Fast forward, and jazz is still an integral part of Norway’s musical culture. The arts in Norway benefit from a tradition of public support, and this is particularly the case with jazz. Consistent funding has produced a thriving scene of innovative musicians who benefit from high levels of musical and educational opportunities. Furthermore, given that Norway’s jazz tradition is relatively young, funding and touring opportunities are more open to emerging and fresh projects than they would be in the US, for example. This puts (gentle) pressure on newer acts to push the boundaries of what already exists – improvisation and originality are therefore the lifeblood of the Norwegian scene.
The Trondheim Music Academy nurtures this emphasis on fresh ideas, and has birthed some of the country’s most innovative players, such as trumpeter Arve Henriksen. His virtuosic, ventriloquistic command sees him transform the instrument’s sound from its usual bright rasp to something more akin to the flute or saxophone. On his 2004 album Chiaroscuro, released on Rune Grammofon – an imprint ‘dedicated to releasing work by the most adventurous and creative Norwegian artists and composers’ – Henriksen takes influence from the traditions of Japanese folk music and the sailing melodies of the shakuhachi – a traditional end-blown flute.
Jazz has always been adaptable and innovative, in conversation with other genres and cultures. But this album pushes the boundaries of its elements, and disguises them with such subtlety it’s often difficult to pinpoint what you’re actually listening to. Henriksen’s trumpet is soft and breathy, mimicking a flautist’s vibrato on ‘Birds-Eye View’, while his unintelligible soprano on ‘Opening Image’ and ‘Blue Silk’ sounds convincingly female, and achingly beautiful over billowing sampled loops and sparse percussion.
The album’s title, Chiaroscuro, refers to the treatment of light and shade in oil painting, a technique developed during the Renaissance that uses sharp tonal contrasts to model three-dimensional forms. Much of the album reflects this aptly chosen term, balancing lighter and darker moods delicately to create a full-bodied sound; ‘Holography’ and ‘Ending Image’ feature trumpet-as-shakuhachi, with gossamer melodies unwinding over gauzy ambient loops. On ‘Chiaro’ (Italian for light, or clear), it’s not quite obvious whether the music is supposed to be representative of the track’s title; Henriksen’s vocals are indistinct and disembodied. Yet on counterpart ‘Scuro’ (dark, sombre) the mood is more explicit. The track’s atonal dread provides the most macabre turn of the album, with additional tension provided by persistent, trembling shakers.

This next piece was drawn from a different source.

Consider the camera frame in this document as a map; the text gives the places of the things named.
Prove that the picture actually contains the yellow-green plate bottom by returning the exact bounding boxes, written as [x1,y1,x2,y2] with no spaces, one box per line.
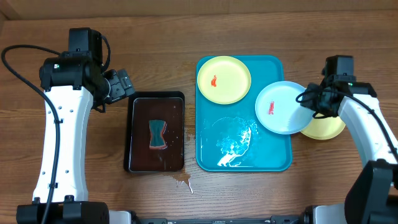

Chiaroscuro not only represents an accomplished and crucial album in terms of its contribution to jazz – and that other nebulous genre, ambient – it also demonstrates how culture can flourish as a shared, public good. It’s an enduring example of how increased funding opportunities for young musicians can result in innovative and highly original creative output. In an era in which the arts in this country are at the mercy of brutal austerity cuts, we need these reminders more than ever.